Note: This review is from 2009

Review by Corry Shaw

Imagine, if you will, sitting in a small pub, where a friendly local starts chatting to you about the time he ran from John O’Groats to Land’s End. He digresses frequently, repeats himself and loses track of where he is in the story. The tale is interesting, but not particularly entertaining, but it passes the time before you set off on your way.

Then imagine that local character telling the same story on stage in the hot back room of the same noisy little pub and you have Joe Donnachies’s Road to Endorphin.

It is an achievement running the thousand or so miles in 47 days and shows the determination of character and optimistic spirit that Donnachie obviously possesses in spades, retelling his story with the glee and pride of a toddler after his first day at school.

This was the opening show in the run so you have to forgive a certain level of bedding-in nerves and stumbles, but there seems to have been a complete lack of planning and the structure falls apart rapidly as the show begins to overrun – leaving only eight minutes to tell the last two-thirds of the story. Perhaps the numerous digressions comparing every cheesecake in each town he visited is an unnecessary and time-consuming mistake.

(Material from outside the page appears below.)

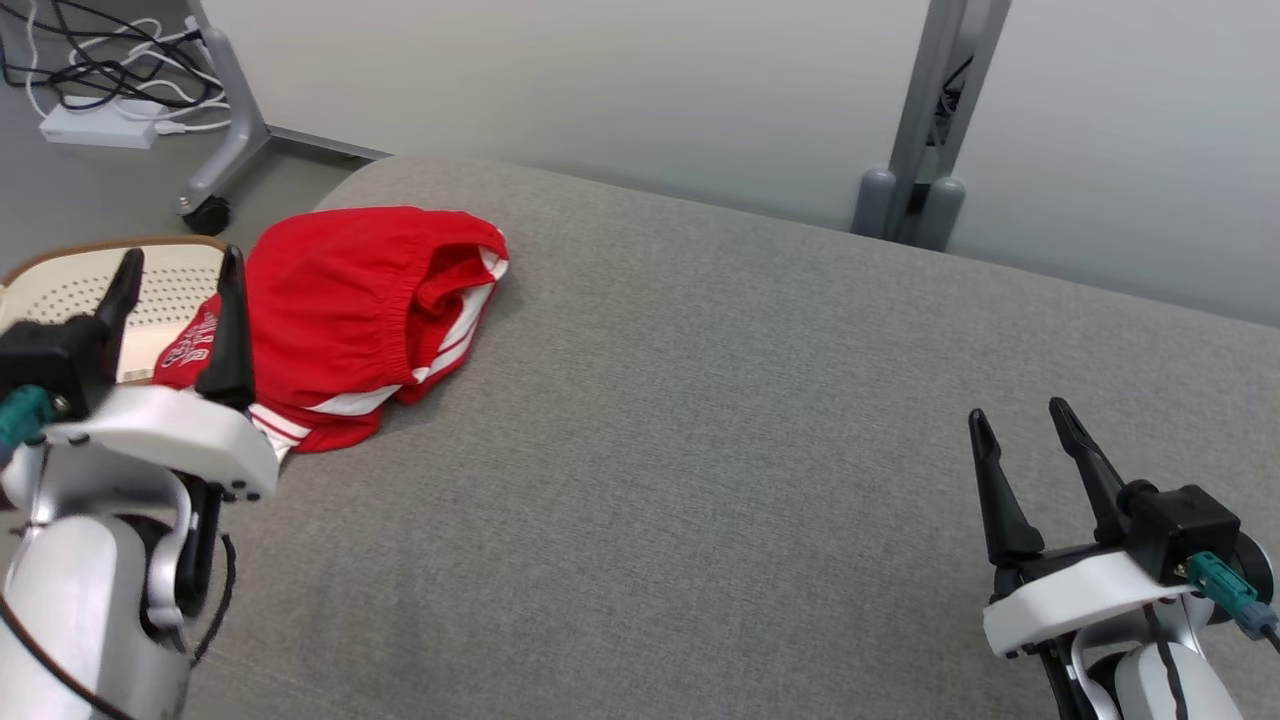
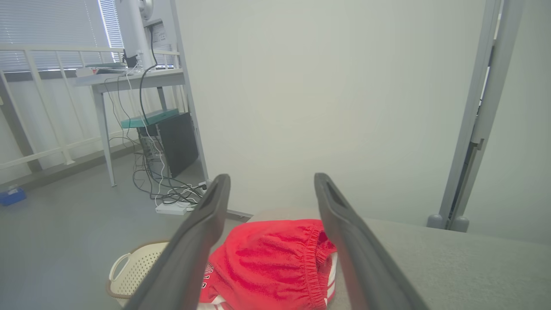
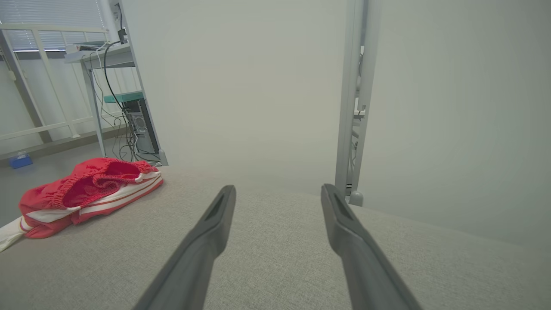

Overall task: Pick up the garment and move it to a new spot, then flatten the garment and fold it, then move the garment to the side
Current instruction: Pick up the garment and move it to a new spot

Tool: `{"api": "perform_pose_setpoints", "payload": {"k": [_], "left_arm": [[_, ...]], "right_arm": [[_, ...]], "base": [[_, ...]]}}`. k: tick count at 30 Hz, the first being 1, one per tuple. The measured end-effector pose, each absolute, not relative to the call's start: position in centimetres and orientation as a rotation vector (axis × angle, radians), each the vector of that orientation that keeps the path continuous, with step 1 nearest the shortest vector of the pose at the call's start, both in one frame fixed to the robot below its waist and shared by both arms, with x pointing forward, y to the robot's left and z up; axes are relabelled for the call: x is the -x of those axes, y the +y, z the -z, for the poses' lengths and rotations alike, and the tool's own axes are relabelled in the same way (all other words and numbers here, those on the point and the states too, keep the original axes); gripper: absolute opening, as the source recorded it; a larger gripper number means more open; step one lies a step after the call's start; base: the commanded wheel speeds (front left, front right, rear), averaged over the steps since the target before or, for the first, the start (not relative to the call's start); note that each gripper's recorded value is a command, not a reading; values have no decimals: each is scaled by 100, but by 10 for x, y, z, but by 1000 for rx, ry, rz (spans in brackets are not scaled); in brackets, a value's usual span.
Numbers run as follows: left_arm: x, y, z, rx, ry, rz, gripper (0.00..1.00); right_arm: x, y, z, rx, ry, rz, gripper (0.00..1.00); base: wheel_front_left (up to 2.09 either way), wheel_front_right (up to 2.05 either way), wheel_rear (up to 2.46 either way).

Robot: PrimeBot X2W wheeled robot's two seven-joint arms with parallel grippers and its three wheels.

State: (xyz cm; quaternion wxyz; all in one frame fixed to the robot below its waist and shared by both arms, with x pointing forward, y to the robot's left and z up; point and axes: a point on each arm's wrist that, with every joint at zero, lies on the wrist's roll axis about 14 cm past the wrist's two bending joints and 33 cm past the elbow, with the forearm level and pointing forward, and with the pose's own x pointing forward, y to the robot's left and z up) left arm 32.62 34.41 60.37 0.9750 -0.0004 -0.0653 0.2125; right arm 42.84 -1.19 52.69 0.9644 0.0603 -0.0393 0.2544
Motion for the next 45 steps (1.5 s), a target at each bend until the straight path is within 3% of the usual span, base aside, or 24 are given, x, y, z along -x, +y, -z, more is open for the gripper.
{"api": "perform_pose_setpoints", "payload": {"k": [5,11,15,25,26,27,28,37,45], "left_arm": [[-373,352,-597,2,-26,-375,100],[-416,344,-517,64,292,-294,100],[-433,331,-460,100,490,-250,100],[-442,342,-393,131,697,-330,100],[-444,343,-392,134,693,-342,86],[-445,345,-391,137,690,-354,86],[-447,346,-391,137,683,-359,0],[-484,373,-461,105,340,-420,0],[-507,348,-537,60,58,-326,0]], "right_arm": [[-434,-20,-526,-111,-80,-496,100],[-444,-47,-511,-98,-45,-423,100],[-453,-72,-495,-86,-9,-354,100],[-462,-100,-471,-73,40,-280,100],[-463,-103,-470,-70,41,-273,100],[-464,-105,-470,-68,41,-267,100],[-465,-107,-470,-66,41,-261,100],[-470,-122,-479,-74,8,-214,100],[-458,-146,-492,-105,-27,-145,100]], "base": [[0,0,0],[0,0,0],[0,0,0],[0,0,0],[0,0,0],[0,0,0],[0,0,0],[0,0,0],[0,0,0]]}}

With a bit of thought and preparation, many easy improvements would be possible, such as a visible map of the route to give the audience – and Donnachie – a better idea of how far into the journey he is. The exclusion of the needless emptying of his bag at the start of the show to show us his sleeping bag and midge repellent would save him a decent five minutes to allow him to add some much needed jokes.

If this is a journey you plan to take yourself then you may be interested in some of the factual elements that Donnachie has to share but if you have no interest in endurance runs, then this is not a trip worth taking.